I like it, I can tell that a lot of thought and work went into making that..

BTW, it want hold water[][]


----------



## tseger (Mar 6, 2007)

> _Originally posted by jjenk02_
> <br />
> 
> BTW, it want hold water[][]


You got that right, my Grandpaw asked me today what the bowl was good for. I told him just to look at I guess.   Tim


----------



## leatherjunkie (Mar 6, 2007)

looking at the bowl makes my brain start singing "theres a hole in my bucket dear eligaha(spelling sucks)"

you did a great job on that bowl. the gaps all look the same to me.
you can always use it for a fruit bowl on the table.


----------



## tseger (Mar 6, 2007)

> _Originally posted by leatherjunkie_
> <br />
> you can always use it for a fruit bowl on the table.

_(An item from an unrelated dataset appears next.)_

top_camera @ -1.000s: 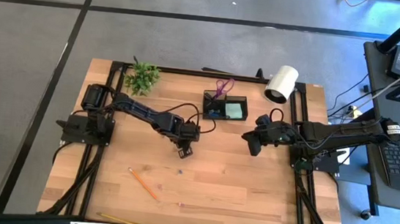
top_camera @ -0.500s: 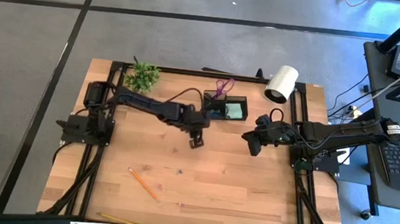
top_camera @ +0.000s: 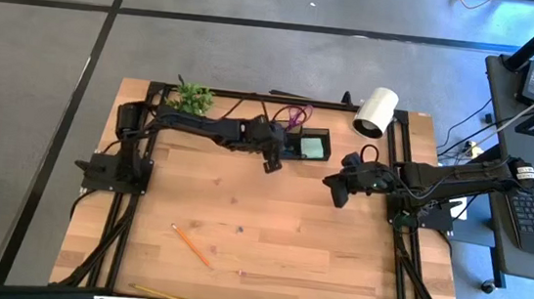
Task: Pick and place office supplies into organizer
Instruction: Put the light yellow binder clip into the desk organizer, then put the pink binder clip into the black desk organizer
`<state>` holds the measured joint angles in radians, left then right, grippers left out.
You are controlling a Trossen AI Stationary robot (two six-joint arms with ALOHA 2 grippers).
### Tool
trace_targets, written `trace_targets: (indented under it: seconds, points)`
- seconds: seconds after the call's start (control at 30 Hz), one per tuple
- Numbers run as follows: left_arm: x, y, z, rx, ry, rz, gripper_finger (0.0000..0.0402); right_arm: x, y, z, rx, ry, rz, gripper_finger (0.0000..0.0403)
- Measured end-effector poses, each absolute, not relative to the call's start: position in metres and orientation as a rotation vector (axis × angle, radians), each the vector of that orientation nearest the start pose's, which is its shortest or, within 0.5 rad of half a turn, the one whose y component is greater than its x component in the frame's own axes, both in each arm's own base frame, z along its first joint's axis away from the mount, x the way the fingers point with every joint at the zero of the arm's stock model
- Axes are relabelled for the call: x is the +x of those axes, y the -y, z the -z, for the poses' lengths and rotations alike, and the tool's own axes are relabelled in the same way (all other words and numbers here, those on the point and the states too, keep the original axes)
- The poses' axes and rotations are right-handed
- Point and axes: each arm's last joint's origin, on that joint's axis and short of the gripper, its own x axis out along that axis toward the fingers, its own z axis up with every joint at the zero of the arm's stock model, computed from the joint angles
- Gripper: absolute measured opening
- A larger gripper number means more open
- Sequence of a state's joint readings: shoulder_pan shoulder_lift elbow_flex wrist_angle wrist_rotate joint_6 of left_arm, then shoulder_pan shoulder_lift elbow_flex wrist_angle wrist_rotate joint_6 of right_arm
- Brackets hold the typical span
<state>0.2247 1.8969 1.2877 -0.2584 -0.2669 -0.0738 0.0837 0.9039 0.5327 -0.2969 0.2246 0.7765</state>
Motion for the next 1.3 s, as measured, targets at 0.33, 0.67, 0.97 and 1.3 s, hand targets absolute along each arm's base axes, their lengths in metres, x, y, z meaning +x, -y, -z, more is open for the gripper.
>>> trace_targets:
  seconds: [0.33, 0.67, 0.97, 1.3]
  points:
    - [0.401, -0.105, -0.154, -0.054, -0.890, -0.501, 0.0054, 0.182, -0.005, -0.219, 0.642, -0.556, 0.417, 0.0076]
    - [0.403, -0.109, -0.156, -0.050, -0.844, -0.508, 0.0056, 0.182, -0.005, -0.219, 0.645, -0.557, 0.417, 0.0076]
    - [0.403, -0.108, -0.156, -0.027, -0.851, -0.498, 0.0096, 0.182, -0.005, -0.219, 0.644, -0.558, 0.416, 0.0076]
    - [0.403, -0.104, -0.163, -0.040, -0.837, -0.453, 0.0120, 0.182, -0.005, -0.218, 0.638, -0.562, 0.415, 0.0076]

If things go according to plan this bowl will be a fruit bowl on someone elses table[][]    Tim


----------



## johncrane (Mar 7, 2007)

great job TIM! your segments look perfect.[]


----------



## tseger (Mar 7, 2007)

Thanks for the comments. Does anyone have a suggestion for a finish on this bowl?  Tim


----------



## leehljp (Mar 7, 2007)

That looks beautiful. Very beautiful! One question: How did you turn the square holes? [] I really like that design!


----------



## BigRob777 (Mar 13, 2007)

I like it very much.  I especially like the rim.  I'd like to turn one of them, so I can tell folks I keep my memory in there, oops, it spilled out again.
Rob


----------